In [None]:
### Group 1 
### Data for final project

## EFTs

### Nikkei 225 Stock Average
This is Japan's primary stock index. To evaluate trading strategies based on the index, we'll be looking at ETFs that track the index. 

There are 2 primary ETFs for the index:$^1$ 
- iShares Core Nikkei 225 ETF (ticker: `1329.T`)
- NEXT FUNDS Nikkei 225 Exchange Traded Fund | Nomura (ticker: `1321.T`)

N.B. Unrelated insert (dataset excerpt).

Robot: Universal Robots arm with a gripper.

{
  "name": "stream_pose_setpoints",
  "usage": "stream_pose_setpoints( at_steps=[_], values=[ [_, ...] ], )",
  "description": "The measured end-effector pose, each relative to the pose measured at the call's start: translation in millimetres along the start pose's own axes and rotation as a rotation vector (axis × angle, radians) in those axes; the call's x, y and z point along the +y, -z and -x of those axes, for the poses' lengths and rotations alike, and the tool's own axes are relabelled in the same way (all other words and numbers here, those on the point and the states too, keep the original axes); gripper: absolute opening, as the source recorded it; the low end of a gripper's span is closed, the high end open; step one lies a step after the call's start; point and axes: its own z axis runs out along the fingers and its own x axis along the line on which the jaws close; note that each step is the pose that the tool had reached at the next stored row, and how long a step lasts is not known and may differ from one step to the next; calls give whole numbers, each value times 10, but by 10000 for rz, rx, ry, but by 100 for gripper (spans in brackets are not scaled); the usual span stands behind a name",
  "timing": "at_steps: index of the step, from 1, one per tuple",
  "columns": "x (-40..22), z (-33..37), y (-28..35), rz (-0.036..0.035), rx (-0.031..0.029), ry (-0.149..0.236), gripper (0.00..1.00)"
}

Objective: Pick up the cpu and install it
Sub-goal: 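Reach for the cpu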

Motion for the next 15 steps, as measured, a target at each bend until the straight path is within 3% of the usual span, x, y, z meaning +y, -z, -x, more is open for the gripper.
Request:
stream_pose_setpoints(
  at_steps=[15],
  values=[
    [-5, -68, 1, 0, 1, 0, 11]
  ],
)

The index on Yahoo Finance is: 
`^N225`

The Nikkei 255 ETF by Normura has 10x as much volume as the iShares Core Nikkei, but the iShares Core Nikkei costs half in management fees incl. taxes (`1329.T` fees: 0.0495%$^2$ versus `1321.T` fees: 0.11%$^3$)

Although we'd ordinarily choose `1329.T` for the lower management fees, it is denominatedin YEN. Thus, we will also pull data for `EWJ`, which gives investors broad exposure to the Japanese market

*Sources:*
- $^1$ https://www.investopedia.com/articles/investing/102114/how-invest-nikkei-225.asp
- $^2$ https://www.blackrock.com/jp/individual-en/en/literature/fact-sheet/1329-ishares-core-nikkei-225-etf-fund-fact-sheet-en-jp.pdf
- $^3$ https://global.nomura-am.co.jp/nextfunds/products/1321_TPros.pdf

### European Performance

There are several European ETFs we could use as proxy for the Eurozone's health. However, for the purposes of this analysis, we will use the Stoxx 50, which is designed to represent the 50 largest Eurozone companies.$^1$ Following this index is advantegous as it allows us to have exposure to Belgium, Finland, France, Germany, Ireland, Italy, the Netherlands, and Spain. The ticker for the index is `^STOXX50E`

One of the most popular ETFs that tracks this index is the SPDR EURO STOXX 50 ETF, `FEZ`. Another available EFT is iShares Core EURO STOXX 50 UCITS ETF `EUE.MI`

For simplicity, we will use the `FEZ`, as its prices are already in USD. 

*Sources:*
- $^1$ https://www.investopedia.com/terms/d/dowjoneseurostoxx50.asp

### Pulling the data

In [4]:
import pandas as pd
import numpy as np

import yfinance as yf
import pandas_datareader as pdr

In [29]:
STARTDATE = "1995-01-01"
ENDDATE = "2024-02-29"

FILEOUT = '../Final Project/etf_euro_jap_project_data.xlsx'

In [30]:
TICKS = [
    '1329.T',
    '1321.T',
    'FEZ',
    '^N225',
    '^STOXX50E'
]

FLDS = ['quoteType','shortName','volume','totalAssets','trailingAnnualDividendYield','longBusinessSummary']

In [31]:
info = pd.DataFrame(index=TICKS,columns=FLDS)
info.index.name = 'ticker'
for tick in info.index:
    temp = yf.Ticker(tick).get_info()

    for fld in FLDS:
        if fld in temp.keys():
            info.loc[tick,fld] = temp[fld]            

In [32]:
prices = yf.download(TICKS, start=STARTDATE, end=ENDDATE)['Adj Close'][info.index]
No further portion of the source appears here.